Smartly, M3GAN initially seems to be coming at the “killer toy” plot from a similar angle, and although the corporate greed of toy companies remains relevant throughout (Ronny Chieng’s upper management character David Lin at one point expressed excitement at the prospect of the M3GAN toy finally letting their company, Funki, “kick Hasbro in the dick”), the story quickly becomes less about consumerism than it is about letting technology be your kids’ babysitter, or parent. The film opens with an advertisement for the “Purrpetual Petz,” in which a child mourns the loss of her dog but whose spirits lift immensely upon receipt of her new best friend, a giant fuzzy triangle that’s somewhere on the scale between a squishmallow and a Furby, with funny/scary human teeth for some reason, and which is capable of “defecating” little bits of scat if overfed (via the interactive app). We zoom out on said app to find Cady (Violet McGraw) feeding her Purrpetual Pet on a tablet in the backseat of her parents’ SUV, en route to a ski vacation that never comes, as the vehicle is violently smashed by a snow truck. Elsewhere, her Aunt Gemma (Allison Williams) is hard at work at Funki, the makers of Purrpetual Petz, along with her assistants Tess (Jen Van Epps) and Cole (Brian Jordan Alvarez). Her boss David (Chieng) is riding her hard to churn out a prototype for a less expensive version of the Petz line since their competitor has launched a knock-off version at $50, half the price of at Purr Pet; his sycophantic assistant Kurt (Stephane Garneau-Monten) constantly at his side. When David catches Gemma working on her pet (no pun intended) project, a Model 3 Generation Android nicknamed “M3GAN” instead of her assigned work, he puts her on notice, moments before she gets the call from the hospital where Cady is being treated, the lone survivor of the car crash. Gemma finds herself having trouble interacting with Cady, as her gorgeous mid-century modern house is a mixture of that era of furniture style with the sort of home personal assistant gadgetry that many people who are less paranoid than I am have in their houses. Gemma’s toy robot collection isn’t for playing, it’s for observing, and when Cady asks her to read her a bedtime story, Gemma has no books that might interest the nine-year-old and has to go searching for one on an app, which then has to update. 

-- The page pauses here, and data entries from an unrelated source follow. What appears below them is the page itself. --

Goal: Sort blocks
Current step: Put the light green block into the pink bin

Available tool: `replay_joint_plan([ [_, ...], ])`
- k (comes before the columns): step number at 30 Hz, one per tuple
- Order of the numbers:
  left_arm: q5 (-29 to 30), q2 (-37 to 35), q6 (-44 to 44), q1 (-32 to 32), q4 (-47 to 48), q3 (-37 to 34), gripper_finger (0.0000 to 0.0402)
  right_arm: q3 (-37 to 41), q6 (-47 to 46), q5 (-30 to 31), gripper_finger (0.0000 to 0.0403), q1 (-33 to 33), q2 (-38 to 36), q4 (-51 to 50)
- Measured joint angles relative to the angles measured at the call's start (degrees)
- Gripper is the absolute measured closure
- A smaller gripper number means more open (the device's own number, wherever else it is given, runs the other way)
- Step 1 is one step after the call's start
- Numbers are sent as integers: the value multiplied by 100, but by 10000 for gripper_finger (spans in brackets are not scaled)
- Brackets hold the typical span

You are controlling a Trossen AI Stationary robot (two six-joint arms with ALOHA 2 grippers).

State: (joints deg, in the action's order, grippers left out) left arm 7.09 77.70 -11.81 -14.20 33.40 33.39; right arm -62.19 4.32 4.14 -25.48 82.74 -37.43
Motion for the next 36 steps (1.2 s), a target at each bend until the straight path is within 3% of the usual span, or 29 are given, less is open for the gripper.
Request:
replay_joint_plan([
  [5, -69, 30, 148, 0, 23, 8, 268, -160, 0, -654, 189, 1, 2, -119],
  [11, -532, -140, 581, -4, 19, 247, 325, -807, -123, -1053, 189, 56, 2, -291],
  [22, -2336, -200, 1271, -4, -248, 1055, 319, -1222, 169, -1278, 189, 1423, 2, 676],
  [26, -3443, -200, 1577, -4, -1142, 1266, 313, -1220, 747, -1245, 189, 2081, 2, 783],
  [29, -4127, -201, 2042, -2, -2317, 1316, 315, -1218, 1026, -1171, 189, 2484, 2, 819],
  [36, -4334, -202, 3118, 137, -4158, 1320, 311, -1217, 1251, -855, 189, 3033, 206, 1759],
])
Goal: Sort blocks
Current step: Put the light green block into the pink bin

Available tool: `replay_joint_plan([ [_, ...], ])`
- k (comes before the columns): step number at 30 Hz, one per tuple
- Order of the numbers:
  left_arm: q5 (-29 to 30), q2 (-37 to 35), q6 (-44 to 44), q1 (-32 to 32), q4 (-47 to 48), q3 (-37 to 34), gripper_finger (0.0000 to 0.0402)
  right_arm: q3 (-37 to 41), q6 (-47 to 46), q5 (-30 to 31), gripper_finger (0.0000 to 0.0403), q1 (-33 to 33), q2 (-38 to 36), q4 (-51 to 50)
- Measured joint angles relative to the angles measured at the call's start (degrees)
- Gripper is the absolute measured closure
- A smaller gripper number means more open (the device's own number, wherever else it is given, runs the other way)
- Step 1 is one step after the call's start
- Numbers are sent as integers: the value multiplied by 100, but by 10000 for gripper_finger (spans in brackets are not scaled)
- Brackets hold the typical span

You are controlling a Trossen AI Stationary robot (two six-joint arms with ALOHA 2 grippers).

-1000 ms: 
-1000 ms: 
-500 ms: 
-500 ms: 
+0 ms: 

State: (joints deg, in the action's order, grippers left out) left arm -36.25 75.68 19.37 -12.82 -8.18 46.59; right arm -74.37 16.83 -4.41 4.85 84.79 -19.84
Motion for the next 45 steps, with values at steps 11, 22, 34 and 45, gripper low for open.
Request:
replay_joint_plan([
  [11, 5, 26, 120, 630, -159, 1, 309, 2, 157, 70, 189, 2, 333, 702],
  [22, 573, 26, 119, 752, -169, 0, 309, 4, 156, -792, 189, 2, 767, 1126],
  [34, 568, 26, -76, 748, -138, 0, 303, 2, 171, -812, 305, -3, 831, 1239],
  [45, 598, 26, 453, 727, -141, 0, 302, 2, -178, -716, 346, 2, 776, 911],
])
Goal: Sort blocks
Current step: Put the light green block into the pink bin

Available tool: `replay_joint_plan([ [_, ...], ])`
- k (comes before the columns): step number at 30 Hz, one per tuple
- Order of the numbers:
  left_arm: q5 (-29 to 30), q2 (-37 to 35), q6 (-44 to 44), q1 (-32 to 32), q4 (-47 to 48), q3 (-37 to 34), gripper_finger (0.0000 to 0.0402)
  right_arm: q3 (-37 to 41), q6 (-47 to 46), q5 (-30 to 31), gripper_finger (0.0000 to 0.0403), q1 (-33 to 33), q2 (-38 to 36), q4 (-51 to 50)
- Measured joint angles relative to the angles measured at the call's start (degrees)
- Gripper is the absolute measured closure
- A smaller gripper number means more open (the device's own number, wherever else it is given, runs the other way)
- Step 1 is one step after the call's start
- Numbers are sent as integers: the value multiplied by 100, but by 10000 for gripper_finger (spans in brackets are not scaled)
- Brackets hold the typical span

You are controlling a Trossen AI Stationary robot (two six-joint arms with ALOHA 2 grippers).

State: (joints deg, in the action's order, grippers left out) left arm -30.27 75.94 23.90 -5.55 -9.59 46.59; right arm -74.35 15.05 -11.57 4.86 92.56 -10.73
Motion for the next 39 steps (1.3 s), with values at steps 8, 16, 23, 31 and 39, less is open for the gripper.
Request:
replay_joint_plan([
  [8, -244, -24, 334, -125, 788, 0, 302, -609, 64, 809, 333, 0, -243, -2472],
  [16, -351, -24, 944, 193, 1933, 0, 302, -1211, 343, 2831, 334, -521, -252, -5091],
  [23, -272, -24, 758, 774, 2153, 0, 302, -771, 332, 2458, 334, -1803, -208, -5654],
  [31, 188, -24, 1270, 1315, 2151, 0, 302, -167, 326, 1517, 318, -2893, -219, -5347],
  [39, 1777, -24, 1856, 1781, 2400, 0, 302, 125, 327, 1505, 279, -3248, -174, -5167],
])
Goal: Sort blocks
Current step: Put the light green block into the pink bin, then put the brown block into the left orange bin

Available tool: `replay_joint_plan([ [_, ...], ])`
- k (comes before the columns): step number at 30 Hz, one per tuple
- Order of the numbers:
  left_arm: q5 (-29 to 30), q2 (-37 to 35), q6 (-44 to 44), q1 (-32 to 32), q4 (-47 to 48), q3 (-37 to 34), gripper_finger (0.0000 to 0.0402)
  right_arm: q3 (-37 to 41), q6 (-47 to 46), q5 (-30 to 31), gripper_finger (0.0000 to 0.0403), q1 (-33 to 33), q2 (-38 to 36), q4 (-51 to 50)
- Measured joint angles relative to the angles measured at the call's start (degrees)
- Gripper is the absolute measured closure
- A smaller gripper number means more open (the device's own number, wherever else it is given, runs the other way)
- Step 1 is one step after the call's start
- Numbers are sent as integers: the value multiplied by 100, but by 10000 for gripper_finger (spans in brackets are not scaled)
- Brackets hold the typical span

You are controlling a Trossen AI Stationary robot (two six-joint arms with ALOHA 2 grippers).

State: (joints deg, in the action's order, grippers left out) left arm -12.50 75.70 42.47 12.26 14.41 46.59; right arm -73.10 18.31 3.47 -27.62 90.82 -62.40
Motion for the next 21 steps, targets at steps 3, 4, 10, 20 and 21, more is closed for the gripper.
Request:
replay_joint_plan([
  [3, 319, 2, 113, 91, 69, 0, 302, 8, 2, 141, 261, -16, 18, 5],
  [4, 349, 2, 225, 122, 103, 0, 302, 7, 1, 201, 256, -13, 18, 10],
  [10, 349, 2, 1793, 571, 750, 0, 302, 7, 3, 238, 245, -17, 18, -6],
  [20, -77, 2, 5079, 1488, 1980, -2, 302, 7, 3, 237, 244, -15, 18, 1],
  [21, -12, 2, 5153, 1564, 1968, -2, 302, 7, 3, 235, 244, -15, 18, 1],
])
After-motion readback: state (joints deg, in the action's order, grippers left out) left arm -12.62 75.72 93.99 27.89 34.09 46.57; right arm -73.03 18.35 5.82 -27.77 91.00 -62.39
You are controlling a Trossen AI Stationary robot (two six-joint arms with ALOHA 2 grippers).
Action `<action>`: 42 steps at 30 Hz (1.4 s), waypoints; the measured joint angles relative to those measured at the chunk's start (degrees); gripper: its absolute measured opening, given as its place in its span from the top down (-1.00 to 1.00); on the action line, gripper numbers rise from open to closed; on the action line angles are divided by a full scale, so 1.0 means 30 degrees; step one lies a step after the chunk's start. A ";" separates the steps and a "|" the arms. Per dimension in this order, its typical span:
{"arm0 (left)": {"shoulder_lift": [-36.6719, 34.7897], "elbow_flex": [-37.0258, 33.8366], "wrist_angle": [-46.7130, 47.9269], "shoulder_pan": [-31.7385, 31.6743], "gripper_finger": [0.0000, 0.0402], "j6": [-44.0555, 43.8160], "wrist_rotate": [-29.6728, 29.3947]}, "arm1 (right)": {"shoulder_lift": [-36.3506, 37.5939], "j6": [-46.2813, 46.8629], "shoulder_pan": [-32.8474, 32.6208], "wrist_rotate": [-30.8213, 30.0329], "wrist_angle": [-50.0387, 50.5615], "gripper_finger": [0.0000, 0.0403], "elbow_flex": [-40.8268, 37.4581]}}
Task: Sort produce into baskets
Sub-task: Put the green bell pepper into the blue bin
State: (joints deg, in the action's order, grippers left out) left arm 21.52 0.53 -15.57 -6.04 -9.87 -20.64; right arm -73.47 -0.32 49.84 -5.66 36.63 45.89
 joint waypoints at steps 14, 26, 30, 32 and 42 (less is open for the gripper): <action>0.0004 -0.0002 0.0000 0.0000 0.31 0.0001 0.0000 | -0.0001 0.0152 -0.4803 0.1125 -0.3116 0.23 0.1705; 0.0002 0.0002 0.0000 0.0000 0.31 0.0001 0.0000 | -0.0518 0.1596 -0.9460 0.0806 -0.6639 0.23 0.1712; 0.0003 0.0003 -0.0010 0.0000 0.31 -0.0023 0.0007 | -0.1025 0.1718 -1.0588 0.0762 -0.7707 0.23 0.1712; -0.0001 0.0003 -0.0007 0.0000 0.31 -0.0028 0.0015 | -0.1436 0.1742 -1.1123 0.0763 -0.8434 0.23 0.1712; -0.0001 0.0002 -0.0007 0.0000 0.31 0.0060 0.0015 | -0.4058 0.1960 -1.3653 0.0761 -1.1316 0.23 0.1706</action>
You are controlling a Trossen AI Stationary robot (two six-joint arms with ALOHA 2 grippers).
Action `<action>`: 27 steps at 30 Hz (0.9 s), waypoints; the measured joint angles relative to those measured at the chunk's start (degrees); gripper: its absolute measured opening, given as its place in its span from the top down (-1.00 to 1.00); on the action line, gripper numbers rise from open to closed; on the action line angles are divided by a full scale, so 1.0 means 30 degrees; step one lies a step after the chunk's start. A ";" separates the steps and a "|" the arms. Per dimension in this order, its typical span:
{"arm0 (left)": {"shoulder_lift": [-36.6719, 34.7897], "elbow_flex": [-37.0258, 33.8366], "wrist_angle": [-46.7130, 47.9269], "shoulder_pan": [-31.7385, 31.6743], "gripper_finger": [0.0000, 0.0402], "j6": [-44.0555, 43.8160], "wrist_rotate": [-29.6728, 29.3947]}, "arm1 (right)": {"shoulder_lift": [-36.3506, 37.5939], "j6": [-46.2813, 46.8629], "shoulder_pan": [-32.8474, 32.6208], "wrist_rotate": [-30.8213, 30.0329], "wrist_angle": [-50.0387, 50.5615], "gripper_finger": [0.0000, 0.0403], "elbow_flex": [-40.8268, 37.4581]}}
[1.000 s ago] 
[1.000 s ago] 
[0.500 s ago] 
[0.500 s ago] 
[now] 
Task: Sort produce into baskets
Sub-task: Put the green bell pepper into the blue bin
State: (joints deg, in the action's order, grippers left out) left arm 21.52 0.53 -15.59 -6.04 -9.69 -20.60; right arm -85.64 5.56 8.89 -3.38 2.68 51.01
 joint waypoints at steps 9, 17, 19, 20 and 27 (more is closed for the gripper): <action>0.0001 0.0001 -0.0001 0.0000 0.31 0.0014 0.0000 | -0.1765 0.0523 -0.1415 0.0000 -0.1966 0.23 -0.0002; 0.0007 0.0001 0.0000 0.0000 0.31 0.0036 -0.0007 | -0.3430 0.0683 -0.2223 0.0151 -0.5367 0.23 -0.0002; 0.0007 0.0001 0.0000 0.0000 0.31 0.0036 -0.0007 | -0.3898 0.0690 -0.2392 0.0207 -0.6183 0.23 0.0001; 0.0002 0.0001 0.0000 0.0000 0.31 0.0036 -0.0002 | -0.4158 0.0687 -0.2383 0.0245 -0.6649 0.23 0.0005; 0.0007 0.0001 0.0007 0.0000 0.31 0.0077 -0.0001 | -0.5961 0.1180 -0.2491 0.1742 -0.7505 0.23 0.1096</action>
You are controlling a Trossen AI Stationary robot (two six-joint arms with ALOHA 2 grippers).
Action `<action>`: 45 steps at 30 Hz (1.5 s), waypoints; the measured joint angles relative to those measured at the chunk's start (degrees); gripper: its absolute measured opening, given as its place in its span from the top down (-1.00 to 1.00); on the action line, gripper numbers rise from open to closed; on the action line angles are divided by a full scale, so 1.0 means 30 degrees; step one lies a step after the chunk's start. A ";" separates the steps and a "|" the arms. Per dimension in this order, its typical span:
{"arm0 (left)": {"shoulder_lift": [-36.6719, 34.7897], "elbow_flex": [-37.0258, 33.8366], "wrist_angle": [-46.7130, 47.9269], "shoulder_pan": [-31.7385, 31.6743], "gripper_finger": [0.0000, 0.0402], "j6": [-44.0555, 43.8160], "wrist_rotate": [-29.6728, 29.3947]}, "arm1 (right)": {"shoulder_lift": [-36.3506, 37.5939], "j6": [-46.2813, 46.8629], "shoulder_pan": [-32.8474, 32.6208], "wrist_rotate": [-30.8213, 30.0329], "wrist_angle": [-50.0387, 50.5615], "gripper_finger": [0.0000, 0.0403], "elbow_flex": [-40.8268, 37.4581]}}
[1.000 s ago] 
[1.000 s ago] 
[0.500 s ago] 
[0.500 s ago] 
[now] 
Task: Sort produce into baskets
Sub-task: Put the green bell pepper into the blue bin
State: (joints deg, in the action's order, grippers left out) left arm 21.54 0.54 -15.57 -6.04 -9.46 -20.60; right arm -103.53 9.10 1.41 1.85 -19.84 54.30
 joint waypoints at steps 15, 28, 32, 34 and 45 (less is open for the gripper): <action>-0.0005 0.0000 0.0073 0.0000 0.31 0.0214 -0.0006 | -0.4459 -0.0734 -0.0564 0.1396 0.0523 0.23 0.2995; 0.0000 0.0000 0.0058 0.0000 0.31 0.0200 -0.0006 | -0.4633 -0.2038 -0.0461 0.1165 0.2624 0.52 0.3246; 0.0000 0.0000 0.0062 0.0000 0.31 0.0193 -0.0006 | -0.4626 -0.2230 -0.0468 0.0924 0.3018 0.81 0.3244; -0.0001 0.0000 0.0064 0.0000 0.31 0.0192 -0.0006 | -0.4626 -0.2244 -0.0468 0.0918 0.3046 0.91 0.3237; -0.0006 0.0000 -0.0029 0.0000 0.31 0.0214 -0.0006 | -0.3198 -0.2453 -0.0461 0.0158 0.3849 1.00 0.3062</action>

This is the meat of the film’s larger techno-hesitant themes; it’s not anti-technology per se, but it is invested in highlighting the ways that we let software and the expectation of instant gratification take on a huge role in our lives, to the point of supplanting our actual relationships. We’ve all seen it. Less than 48 hours before my viewing of the film, I went out Friday evening to a restaurant happy hour with the same friend who went with me to see M3GAN, and there was a mother-and-son duo seated near us who caught my friend’s attention, as the woman first tried to engage her young son in conversation before finally giving up and letting him have his device, and she herself got involved with something on her phone. My dinner companion noted that the kid was playing some video on his small tablet but wasn’t even watching it, as it sat in his lap while he ate with his headphones in. So often, when we see this thing play out in movies, it’s often a condemnation of the young, how they don’t have any attention span because of TikTok or how Gen Z is doing blah blah blah now that enough of them have come of age to become the new political scapegoats after we Millennials destroyed the diamond industry and somehow caused the downfall of the West because of avocado toast. M3GAN is acutely aware that this is a problem across all generations, and that the young aren’t to blame for the fact that algorithms are created to entrap them before they’re old enough to have the understanding of how they’re being psychologically manipulated, whether it’s Cady here or Andy in Child’s Play. Before their deaths, Cady’s parents discuss screen time, and how many hours a day Cady is allowed to interact with her device; later, it’s Gemma who is so caught up in staring at her phone that she doesn’t notice that Cady is eating her breakfast in silence and waiting for her aunt to talk to her, and when she encourages Cady to play with her tablet while the older woman puts time in on her work project, Cady asks how long she is allowed to do so before she has to turn it off, and Gemma is caught off guard by the notion that limiting screen time is something that parents even have to do. 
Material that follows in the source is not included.